◆ **Task to carry out**
Nothing but the lines below between the line holding "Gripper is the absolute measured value" and the line holding "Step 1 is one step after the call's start", inclusive, should appear in the answer, each set down exactly.

* * *

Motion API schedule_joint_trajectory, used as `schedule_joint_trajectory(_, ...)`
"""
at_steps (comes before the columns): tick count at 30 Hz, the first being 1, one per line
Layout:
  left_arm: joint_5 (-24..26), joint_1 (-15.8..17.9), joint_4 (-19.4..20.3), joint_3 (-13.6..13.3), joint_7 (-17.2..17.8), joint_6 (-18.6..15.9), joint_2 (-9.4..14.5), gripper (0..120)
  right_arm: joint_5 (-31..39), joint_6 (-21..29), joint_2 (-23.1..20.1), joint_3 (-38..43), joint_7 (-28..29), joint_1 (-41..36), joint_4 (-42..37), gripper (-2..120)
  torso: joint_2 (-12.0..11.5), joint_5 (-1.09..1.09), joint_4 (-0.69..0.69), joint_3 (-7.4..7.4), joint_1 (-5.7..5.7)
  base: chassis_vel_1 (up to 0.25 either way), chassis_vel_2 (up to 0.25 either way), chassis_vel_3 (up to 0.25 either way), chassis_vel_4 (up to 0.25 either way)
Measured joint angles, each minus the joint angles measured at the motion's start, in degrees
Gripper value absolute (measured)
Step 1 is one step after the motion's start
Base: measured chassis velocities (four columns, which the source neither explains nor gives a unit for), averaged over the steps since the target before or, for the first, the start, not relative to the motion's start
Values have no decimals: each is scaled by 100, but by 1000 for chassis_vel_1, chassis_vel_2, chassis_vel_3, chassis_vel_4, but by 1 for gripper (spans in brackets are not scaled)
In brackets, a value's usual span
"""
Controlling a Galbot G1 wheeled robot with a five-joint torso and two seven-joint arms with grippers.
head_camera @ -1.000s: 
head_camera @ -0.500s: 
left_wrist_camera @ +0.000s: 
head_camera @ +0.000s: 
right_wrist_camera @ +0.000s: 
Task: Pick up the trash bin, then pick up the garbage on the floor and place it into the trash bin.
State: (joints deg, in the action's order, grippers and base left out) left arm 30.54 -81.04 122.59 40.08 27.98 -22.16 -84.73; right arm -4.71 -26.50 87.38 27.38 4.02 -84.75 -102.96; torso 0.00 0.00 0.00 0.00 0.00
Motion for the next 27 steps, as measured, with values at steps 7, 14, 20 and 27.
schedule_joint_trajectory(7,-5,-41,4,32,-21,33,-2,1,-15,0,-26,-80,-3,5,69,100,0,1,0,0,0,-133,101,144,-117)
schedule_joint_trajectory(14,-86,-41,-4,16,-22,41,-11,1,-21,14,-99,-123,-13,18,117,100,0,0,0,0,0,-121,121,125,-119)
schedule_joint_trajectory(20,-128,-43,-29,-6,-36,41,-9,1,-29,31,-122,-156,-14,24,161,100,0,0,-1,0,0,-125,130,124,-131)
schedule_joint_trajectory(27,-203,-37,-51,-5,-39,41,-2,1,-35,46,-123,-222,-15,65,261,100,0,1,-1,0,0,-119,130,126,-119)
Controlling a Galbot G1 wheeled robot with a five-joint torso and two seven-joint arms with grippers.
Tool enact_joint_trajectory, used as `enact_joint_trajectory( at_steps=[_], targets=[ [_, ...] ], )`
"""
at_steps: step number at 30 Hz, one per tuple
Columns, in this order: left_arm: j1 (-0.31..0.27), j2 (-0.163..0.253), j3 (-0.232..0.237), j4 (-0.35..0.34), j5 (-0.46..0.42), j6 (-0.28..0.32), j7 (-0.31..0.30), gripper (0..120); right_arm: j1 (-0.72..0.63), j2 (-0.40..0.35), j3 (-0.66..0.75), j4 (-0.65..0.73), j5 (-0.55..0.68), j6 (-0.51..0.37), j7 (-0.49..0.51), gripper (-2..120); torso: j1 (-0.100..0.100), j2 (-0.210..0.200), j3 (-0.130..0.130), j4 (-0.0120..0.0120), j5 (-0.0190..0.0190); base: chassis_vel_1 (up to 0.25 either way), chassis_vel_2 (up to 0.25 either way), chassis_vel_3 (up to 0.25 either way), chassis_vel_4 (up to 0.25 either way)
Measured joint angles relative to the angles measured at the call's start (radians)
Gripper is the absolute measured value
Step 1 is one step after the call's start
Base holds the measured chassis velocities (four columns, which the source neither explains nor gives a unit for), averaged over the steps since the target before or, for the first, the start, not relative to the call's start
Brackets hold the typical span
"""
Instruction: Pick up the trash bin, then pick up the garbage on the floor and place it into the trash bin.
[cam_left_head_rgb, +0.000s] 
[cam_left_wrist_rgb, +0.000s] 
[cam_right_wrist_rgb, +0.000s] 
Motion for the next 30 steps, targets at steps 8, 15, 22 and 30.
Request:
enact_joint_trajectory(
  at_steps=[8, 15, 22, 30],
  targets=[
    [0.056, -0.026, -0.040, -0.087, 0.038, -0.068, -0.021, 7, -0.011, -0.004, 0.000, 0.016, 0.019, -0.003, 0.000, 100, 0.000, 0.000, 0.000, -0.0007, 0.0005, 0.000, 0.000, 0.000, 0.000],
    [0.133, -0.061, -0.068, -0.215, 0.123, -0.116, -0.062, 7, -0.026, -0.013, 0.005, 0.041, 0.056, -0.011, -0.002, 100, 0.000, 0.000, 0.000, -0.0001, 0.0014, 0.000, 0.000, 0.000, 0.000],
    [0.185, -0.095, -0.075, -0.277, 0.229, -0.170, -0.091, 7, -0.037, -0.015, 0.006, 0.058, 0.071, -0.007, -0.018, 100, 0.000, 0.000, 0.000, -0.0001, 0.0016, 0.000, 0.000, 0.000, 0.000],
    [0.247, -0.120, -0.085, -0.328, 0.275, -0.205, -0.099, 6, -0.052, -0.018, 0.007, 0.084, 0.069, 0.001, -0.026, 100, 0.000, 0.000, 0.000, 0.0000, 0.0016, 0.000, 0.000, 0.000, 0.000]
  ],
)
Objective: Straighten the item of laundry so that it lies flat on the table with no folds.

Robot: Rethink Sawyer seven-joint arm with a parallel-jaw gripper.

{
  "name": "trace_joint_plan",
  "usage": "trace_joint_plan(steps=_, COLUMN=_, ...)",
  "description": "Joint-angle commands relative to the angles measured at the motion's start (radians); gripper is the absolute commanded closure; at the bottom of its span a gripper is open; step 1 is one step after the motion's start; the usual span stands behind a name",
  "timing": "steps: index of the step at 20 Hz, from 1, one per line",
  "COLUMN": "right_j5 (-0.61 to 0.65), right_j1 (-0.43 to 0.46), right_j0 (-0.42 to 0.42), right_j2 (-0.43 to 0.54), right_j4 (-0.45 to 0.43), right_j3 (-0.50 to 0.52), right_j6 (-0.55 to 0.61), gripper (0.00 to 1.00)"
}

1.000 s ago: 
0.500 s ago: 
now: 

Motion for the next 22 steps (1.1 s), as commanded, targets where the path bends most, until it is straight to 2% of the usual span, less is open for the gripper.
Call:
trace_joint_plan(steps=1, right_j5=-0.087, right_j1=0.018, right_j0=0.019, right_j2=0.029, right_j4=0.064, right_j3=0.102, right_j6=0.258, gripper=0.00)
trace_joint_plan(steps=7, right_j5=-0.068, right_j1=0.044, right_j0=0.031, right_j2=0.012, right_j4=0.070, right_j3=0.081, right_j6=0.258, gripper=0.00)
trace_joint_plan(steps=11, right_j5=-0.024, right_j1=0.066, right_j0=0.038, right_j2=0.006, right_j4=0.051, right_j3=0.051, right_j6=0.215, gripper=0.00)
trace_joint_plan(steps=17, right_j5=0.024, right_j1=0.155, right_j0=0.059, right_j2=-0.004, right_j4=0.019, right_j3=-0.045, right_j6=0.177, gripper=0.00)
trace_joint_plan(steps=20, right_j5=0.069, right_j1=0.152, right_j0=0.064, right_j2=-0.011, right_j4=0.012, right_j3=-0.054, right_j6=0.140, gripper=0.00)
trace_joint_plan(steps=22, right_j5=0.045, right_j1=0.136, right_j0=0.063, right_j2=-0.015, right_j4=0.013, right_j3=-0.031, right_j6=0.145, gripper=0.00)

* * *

◆ **Answer to the exercise**
Gripper is the absolute measured value
Step 1 is one step after the call's start

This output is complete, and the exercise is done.